HOW TO COMPLETE THIS TASK: Give every line of the listing back, exactly as written.
- - - - -
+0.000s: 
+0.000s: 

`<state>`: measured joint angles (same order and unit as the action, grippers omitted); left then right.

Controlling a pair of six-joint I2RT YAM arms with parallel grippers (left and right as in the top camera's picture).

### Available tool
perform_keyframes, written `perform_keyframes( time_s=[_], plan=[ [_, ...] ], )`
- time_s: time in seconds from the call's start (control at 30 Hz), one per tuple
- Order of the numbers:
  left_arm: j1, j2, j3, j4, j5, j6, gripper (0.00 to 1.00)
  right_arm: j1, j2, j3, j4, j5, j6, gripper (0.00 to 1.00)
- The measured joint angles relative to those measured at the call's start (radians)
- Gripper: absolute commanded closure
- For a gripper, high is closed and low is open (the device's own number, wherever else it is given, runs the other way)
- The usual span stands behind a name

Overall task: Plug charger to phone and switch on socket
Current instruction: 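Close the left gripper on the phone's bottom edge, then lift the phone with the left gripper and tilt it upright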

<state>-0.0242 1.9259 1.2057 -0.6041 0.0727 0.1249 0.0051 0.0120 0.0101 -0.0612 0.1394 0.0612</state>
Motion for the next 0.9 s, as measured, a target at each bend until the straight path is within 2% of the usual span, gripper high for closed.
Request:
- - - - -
SOLUTION FOR THIS PROBLEM:
+0.000s: 
+0.000s: 

`<state>`: measured joint angles (same order and unit as the action, grippers omitted); left then right.

Controlling a pair of six-joint I2RT YAM arms with parallel grippers (left and right as in the top camera's picture).

### Available tool
perform_keyframes, written `perform_keyframes( time_s=[_], plan=[ [_, ...] ], )`
- time_s: time in seconds from the call's start (control at 30 Hz), one per tuple
- Order of the numbers:
  left_arm: j1, j2, j3, j4, j5, j6, gripper (0.00 to 1.00)
  right_arm: j1, j2, j3, j4, j5, j6, gripper (0.00 to 1.00)
- The measured joint angles relative to those measured at the call's start (radians)
- Gripper: absolute commanded closure
- For a gripper, high is closed and low is open (the device's own number, wherever else it is given, runs the other way)
- The usual span stands behind a name

Overall task: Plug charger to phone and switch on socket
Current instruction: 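Close the left gripper on the phone's bottom edge, then lift the phone with the left gripper and tilt it upright
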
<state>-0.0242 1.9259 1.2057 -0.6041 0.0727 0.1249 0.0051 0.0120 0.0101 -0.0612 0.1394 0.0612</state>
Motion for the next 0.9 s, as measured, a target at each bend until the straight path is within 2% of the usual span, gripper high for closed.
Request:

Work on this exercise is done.